Il fenomeno è evidente sulle piattaforme social nelle quali operano professionisti e divulgatori esperti di spiritualità e ricerca del Sé, di tarocchi, filosofie orientali e olistiche, chiese New Age, psicoterapia, meditazione, filosofie felicitarie, ecc. Se ci fosse ancora Timothy Leary potremmo partecipare a pratiche allucinogene a base di LSD.

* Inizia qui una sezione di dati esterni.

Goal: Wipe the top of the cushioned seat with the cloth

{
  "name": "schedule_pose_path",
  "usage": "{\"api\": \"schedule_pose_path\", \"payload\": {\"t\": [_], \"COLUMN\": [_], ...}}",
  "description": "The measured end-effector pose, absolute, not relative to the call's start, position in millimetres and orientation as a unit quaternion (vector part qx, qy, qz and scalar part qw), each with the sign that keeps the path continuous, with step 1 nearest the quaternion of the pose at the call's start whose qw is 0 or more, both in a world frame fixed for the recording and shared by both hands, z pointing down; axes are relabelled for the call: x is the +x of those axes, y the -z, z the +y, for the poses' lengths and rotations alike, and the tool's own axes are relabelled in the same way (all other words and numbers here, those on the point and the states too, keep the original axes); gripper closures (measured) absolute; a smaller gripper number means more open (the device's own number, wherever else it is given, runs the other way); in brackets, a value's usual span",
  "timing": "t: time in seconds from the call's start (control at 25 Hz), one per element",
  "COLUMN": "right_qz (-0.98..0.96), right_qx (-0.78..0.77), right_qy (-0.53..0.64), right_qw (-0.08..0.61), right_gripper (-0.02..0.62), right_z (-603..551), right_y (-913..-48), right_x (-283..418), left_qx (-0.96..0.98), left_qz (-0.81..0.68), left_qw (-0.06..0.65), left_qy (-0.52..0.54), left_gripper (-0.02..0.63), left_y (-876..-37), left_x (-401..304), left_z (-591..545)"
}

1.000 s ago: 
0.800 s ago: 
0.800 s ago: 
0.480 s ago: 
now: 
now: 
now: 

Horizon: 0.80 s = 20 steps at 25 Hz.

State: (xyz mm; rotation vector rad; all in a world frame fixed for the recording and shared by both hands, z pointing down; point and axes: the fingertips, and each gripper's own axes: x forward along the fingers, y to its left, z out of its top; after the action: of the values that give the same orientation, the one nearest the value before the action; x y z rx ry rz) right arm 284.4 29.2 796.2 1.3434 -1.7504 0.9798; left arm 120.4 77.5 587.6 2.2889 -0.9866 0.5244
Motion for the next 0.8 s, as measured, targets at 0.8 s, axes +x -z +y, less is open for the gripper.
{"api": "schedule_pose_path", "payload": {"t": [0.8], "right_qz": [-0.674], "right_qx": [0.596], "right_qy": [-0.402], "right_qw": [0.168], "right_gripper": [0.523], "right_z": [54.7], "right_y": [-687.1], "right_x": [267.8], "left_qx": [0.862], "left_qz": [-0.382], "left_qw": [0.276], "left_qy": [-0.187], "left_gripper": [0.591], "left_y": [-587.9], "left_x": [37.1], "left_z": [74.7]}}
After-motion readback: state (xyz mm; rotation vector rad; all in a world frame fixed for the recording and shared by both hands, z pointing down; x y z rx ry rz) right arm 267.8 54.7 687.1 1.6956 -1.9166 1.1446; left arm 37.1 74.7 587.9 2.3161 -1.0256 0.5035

In pratica sembra esserci una soluzione per ogni cosa, soluzioni per tutto promette il soluzionismo tecnologico. In un’era tecnologica nella quale siamo trattati sempre più come macchine, agenti intelligenti ma ridotti ad automi, tutte queste pratiche hanno avuto il merito di richiamare l’attenzione sui vissuti interiori, sulle dinamiche, spesso inconsce, che danno forma al Sé, di capire quanto siano importanti le emozioni e su come gestirle, per superare blocchi e traumi irrisolti. Sembrano però distogliere dalla realtà, al tempo stesso da forme di spiritualità vera.
La fuga dalla realtà, soprattutto in tempo di crisi, è comprensibile, lo è anche la rimozione delle sofferenze e delle difficoltà, così come la ricerca e il ricorso a formule più o meno semplificate, riduzionistiche, falsamente felicitarie, (tecno)magiche. Ognuno è libero di perseguire strade diverse, di sentirsi felice a modo suo, di aderire alla chiesa che preferisce e di sottoporsi alle pratiche che più lo intrigano e lo calmano. Rimane però il problema di comprendere quanto queste esperienze siano realmente utili o semplicemente consolatorie (a forza di dirmi che sto bene probabilmente sto bene!).

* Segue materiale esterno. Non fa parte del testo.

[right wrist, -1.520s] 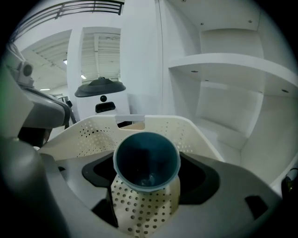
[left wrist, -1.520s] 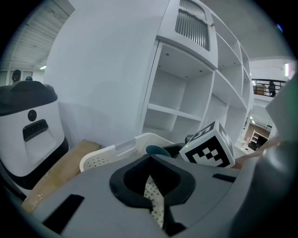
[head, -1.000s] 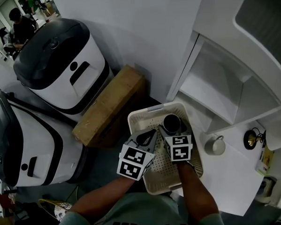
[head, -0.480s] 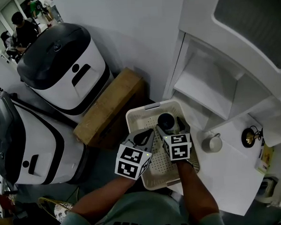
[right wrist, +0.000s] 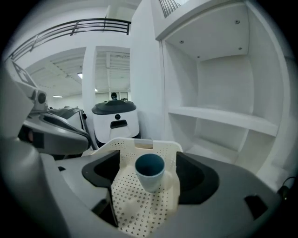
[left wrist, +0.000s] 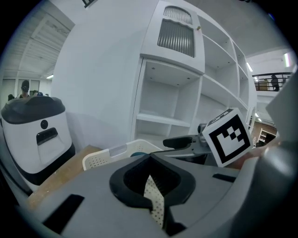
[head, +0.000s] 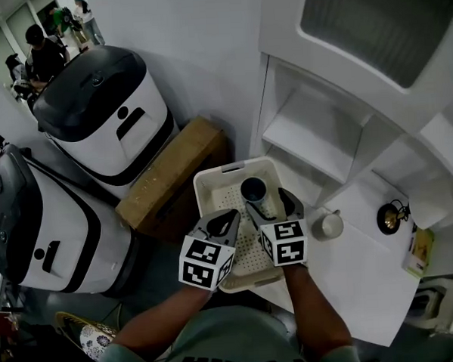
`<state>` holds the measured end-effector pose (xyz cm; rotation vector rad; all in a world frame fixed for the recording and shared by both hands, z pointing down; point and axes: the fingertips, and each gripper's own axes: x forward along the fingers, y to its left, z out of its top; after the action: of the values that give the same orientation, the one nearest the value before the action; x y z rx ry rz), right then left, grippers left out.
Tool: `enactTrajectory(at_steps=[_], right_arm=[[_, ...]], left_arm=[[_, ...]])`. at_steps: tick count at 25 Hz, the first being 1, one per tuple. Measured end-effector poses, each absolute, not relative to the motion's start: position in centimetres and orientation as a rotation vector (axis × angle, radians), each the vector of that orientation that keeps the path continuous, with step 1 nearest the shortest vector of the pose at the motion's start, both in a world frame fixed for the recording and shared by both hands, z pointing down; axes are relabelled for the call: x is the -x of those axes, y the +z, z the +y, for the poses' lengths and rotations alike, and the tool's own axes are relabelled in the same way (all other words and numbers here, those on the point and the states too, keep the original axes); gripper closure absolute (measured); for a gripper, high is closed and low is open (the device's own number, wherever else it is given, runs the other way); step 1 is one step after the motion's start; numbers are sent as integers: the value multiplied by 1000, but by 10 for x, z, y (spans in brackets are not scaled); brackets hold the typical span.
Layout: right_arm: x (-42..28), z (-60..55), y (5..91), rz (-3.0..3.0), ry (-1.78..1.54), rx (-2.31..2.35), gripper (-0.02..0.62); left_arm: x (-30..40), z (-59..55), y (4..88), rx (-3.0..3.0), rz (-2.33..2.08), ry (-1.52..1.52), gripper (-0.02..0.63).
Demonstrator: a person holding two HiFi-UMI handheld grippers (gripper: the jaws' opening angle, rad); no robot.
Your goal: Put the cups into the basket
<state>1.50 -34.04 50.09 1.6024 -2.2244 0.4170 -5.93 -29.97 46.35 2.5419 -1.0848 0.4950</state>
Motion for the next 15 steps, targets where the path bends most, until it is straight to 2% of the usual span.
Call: enactTrajectory(at_steps=[7,8,10,15], right_arm=[[-23,-290,462,-2338,385,-1578,232],[-25,-281,456,-2351,376,-1582,264],[-31,-261,445,-2368,351,-1597,374],[-54,-216,431,-2372,312,-1612,535]], left_arm=[[43,-261,448,-2561,-1119,459,603],[40,-255,445,-2566,-1125,453,603],[34,-242,440,-2576,-1137,437,603],[12,-209,431,-2600,-1148,409,603]])
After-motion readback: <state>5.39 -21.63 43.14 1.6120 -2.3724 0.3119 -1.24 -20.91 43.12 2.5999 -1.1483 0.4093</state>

Servirebbe riflettere sul fatto che tutte le nuove forme di spiritualità dicono di ispirarsi a concetti, linguaggi e teorie giusti, e usano parole, frasi fatte e narrazioni che a questi concetti si ispirano. Nella realtà i concetti sono entità complesse che non possono essere banalizzate o appiattite dentro letture superficiali della realtà.
La banalizzazione sta nel modo in cui si tratta la spiritualità, riducendola a pratica psicologica, psicoterapeutica; nel trasformare la spiritualità in macchina per fare soldi, con corsi di formazione, libri e altro; nell’assenza di una ricerca vera capace di spaziare al di fuori dei binari paralleli in cui ci si è immessi e di mettere in discussione concetti filosofici di cui ci si è innamorati.
Nessuna pratica proposta è da buttare. Bisogna fare attenzione a pratiche industrializzate, trasformate in mercato. Strumento potente di comprensione è la filosofia, da usarsi per dubitare, porsi domande, interrogare/si, sospendere il giudizio ecc.